* [ACTIVITY]
All lines below must be repeated exactly, with the pictures omitted.

* [MATERIAL SUPPLIED]

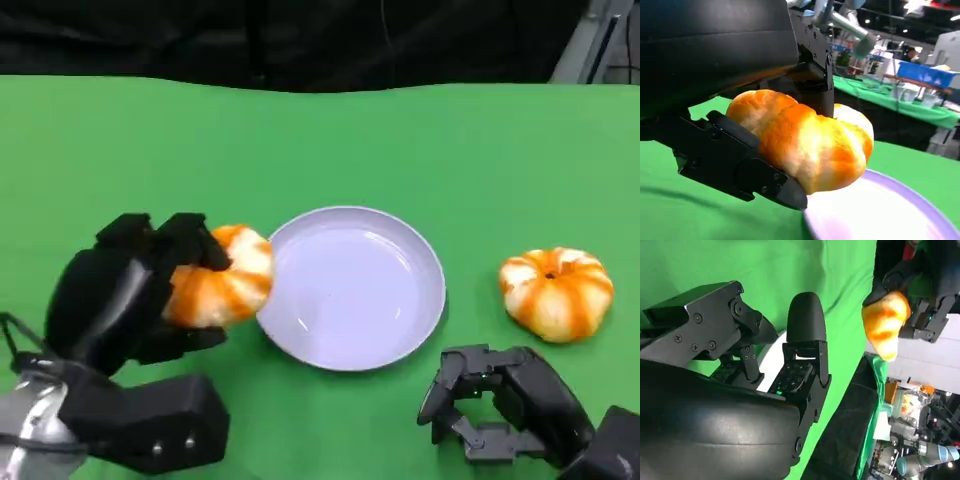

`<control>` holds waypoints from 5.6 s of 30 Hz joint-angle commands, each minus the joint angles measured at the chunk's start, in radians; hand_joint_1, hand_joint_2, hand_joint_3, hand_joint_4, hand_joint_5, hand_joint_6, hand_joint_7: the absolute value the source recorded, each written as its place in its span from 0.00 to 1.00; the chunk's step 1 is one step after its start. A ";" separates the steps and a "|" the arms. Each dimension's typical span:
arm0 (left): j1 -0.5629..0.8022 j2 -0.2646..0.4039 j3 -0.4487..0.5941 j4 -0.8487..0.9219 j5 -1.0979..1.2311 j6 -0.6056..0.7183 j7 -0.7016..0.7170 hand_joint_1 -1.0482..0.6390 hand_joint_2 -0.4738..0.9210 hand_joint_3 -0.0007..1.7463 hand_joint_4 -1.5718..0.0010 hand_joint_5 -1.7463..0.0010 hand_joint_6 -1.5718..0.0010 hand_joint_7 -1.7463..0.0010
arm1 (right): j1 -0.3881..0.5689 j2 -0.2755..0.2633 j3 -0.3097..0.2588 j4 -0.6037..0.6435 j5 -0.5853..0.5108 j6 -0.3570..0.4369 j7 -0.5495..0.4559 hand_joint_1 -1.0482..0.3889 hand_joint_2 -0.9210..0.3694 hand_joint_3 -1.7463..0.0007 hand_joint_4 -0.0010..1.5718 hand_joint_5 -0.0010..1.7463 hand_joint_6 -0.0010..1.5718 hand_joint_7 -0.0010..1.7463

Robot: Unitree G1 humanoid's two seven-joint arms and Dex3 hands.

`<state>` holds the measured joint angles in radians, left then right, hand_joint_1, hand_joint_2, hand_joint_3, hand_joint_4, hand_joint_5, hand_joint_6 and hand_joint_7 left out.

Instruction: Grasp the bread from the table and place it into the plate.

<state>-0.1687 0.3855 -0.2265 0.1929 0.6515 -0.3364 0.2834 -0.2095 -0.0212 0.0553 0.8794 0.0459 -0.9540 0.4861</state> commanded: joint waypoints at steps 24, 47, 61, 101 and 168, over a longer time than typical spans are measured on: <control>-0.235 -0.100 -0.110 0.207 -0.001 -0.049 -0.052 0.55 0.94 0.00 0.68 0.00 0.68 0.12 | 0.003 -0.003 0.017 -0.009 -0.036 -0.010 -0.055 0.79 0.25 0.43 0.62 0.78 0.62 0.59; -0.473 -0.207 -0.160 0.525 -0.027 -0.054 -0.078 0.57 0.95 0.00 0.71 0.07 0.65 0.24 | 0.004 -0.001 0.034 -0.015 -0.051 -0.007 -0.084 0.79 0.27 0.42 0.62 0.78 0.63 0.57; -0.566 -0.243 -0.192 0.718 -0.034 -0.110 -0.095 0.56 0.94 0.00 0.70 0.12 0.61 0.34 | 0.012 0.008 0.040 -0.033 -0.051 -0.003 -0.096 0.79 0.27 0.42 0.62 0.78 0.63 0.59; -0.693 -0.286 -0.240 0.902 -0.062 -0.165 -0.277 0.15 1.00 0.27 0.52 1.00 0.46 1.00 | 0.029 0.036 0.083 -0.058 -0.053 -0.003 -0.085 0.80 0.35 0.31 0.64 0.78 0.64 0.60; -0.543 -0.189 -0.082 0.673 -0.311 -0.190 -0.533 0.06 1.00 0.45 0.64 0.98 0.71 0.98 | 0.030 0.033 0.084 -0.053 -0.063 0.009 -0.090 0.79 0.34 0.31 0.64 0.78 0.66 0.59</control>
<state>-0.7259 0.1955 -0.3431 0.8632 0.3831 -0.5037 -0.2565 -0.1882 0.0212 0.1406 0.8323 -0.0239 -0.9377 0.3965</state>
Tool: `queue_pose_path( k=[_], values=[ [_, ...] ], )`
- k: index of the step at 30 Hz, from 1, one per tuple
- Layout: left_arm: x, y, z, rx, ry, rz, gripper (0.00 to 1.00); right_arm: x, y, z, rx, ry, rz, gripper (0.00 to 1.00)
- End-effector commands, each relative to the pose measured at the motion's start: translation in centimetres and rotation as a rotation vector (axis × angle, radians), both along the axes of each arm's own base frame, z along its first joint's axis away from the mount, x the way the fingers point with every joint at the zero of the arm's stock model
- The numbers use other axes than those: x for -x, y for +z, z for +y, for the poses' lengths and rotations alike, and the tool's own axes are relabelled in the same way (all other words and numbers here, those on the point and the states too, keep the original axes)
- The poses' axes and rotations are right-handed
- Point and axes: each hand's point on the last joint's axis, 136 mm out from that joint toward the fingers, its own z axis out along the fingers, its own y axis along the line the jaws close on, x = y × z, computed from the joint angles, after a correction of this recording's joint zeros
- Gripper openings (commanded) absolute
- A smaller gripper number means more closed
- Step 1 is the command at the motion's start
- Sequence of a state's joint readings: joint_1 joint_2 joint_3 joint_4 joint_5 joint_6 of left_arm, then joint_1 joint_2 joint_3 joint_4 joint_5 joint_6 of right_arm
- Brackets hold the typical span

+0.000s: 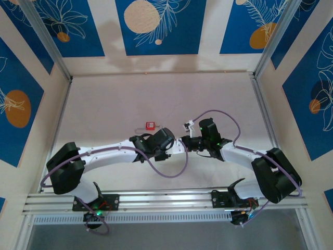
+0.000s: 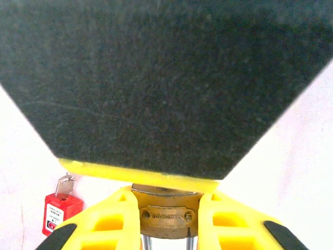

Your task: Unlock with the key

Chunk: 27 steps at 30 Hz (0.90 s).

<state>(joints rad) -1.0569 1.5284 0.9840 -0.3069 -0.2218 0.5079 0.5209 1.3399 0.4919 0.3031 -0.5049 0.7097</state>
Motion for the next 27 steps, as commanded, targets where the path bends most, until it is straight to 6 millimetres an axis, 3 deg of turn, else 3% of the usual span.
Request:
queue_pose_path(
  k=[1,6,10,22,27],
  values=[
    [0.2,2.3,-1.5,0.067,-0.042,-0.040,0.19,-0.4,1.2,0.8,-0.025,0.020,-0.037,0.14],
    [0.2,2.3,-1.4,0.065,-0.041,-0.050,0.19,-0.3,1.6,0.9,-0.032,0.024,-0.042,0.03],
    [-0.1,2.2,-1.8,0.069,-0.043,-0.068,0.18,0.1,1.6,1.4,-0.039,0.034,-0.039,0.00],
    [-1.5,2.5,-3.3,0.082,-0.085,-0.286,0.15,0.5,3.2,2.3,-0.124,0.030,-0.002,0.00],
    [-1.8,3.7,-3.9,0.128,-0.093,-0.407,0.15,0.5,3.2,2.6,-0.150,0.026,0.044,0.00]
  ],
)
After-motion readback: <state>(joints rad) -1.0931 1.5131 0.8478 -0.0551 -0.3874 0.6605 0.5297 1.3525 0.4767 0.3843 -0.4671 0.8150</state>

* [OUTPUT BELOW]
`<control>` holds waypoints from 5.6 s of 30 Hz joint-angle commands, each minus the joint angles measured at the chunk's start, in radians; hand_joint_1, hand_joint_2, hand_joint_3, hand_joint_4, hand_joint_5, hand_joint_6, hand_joint_7: the absolute value the source recorded, each written as its place in its span from 0.00 to 1.00; the chunk's step 1 is one step after its start. A ";" separates the steps and a "|" the arms. Each dimension's typical span:
arm0 (left): j1 -0.5629..0.8022 j2 -0.2646..0.4039 j3 -0.4487..0.5941 j4 -0.8487..0.9219 j5 -1.0979..1.2311 j6 -0.6056..0.7183 j7 -0.7016..0.7170 hand_joint_1 -1.0482..0.6390 hand_joint_2 -0.4738..0.9210 hand_joint_3 -0.0007..1.7463 hand_joint_4 -1.5718..0.0010 hand_joint_5 -1.7463..0.0010 hand_joint_6 -1.5718..0.0010 hand_joint_7 -1.7463..0.0010
arm1 (right): j1 -0.3881..0.5689 j2 -0.2755..0.2633 j3 -0.3097..0.2588 j4 -0.6037..0.6435 j5 -0.5853..0.5108 j6 -0.3570..0.4369 j7 -0.5495..0.4559 hand_joint_1 -1.0482..0.3889 hand_joint_2 -0.9210..0.3694 hand_joint_3 -1.7463..0.0007 hand_joint_4 -0.0010..1.5718 hand_joint_5 -0.0010..1.7463 hand_joint_6 -0.0010..1.5718 hand_joint_7 -0.0010..1.7463

Robot: Unitree G1 humanoid's two seven-joint arms and Dex3 hands.

`<state>` holds the measured joint angles in radians, left then right, hand_joint_1, hand_joint_2, hand_joint_3, hand_joint_4, hand_joint_5, hand_joint_6 and hand_joint_7 left out.

Instruction: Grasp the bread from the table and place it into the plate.

<state>-0.1687 0.3855 -0.2265 0.1929 0.6515 -0.3364 0.2834 -0.2095 -0.0212 0.0553 0.8794 0.0459 -0.9540 0.4861</state> commanded: joint waypoints at steps 24, 47, 61, 101 and 168, over a longer time than typical spans are measured on: <control>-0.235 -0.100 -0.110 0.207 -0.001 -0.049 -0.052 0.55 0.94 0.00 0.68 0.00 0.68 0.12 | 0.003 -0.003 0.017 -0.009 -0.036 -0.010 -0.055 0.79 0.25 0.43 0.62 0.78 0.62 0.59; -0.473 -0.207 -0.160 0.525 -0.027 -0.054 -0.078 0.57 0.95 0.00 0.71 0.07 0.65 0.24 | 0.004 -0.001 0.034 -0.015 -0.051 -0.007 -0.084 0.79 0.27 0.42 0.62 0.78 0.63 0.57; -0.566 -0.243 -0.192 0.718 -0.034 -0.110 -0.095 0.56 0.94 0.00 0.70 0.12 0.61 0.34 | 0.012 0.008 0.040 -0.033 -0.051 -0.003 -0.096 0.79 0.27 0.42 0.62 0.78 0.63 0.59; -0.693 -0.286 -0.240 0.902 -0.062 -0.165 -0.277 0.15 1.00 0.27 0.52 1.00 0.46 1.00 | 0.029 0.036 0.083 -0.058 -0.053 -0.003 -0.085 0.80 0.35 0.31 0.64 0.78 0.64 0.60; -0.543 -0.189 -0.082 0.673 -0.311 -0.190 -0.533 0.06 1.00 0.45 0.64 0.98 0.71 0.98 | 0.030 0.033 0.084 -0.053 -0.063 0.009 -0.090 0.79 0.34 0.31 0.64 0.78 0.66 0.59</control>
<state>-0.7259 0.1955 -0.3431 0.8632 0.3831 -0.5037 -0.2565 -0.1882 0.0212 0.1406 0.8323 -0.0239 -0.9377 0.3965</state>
Tool: `queue_pose_path( k=[_], values=[ [_, ...] ], )`
- k: index of the step at 30 Hz, from 1, one per tuple
- Layout: left_arm: x, y, z, rx, ry, rz, gripper (0.00 to 1.00); right_arm: x, y, z, rx, ry, rz, gripper (0.00 to 1.00)
- End-effector commands, each relative to the pose measured at the motion's start: translation in centimetres and rotation as a rotation vector (axis × angle, radians), both along the axes of each arm's own base frame, z along its first joint's axis away from the mount, x the way the fingers point with every joint at the zero of the arm's stock model
- The numbers use other axes than those: x for -x, y for +z, z for +y, for the poses' lengths and rotations alike, and the tool's own axes are relabelled in the same way (all other words and numbers here, those on the point and the states too, keep the original axes)
- The poses' axes and rotations are right-handed
- Point and axes: each hand's point on the last joint's axis, 136 mm out from that joint toward the fingers, its own z axis out along the fingers, its own y axis along the line the jaws close on, x = y × z, computed from the joint angles, after a correction of this recording's joint zeros
- Gripper openings (commanded) absolute
- A smaller gripper number means more closed
- Step 1 is the command at the motion's start
- Sequence of a state's joint readings: joint_1 joint_2 joint_3 joint_4 joint_5 joint_6 of left_arm, then joint_1 joint_2 joint_3 joint_4 joint_5 joint_6 of right_arm
- Brackets hold the typical span

+0.000s: 
+0.000s: 

Your task: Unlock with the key

Chunk: 27 steps at 30 Hz (0.90 s).

<state>(joints rad) -1.0569 1.5284 0.9840 -0.3069 -0.2218 0.5079 0.5209 1.3399 0.4919 0.3031 -0.5049 0.7097</state>
Motion for the next 27 steps, as commanded, targets where the path bends most, until it is straight to 6 millimetres an axis, 3 deg of turn, else 3% of the usual span.
Request:
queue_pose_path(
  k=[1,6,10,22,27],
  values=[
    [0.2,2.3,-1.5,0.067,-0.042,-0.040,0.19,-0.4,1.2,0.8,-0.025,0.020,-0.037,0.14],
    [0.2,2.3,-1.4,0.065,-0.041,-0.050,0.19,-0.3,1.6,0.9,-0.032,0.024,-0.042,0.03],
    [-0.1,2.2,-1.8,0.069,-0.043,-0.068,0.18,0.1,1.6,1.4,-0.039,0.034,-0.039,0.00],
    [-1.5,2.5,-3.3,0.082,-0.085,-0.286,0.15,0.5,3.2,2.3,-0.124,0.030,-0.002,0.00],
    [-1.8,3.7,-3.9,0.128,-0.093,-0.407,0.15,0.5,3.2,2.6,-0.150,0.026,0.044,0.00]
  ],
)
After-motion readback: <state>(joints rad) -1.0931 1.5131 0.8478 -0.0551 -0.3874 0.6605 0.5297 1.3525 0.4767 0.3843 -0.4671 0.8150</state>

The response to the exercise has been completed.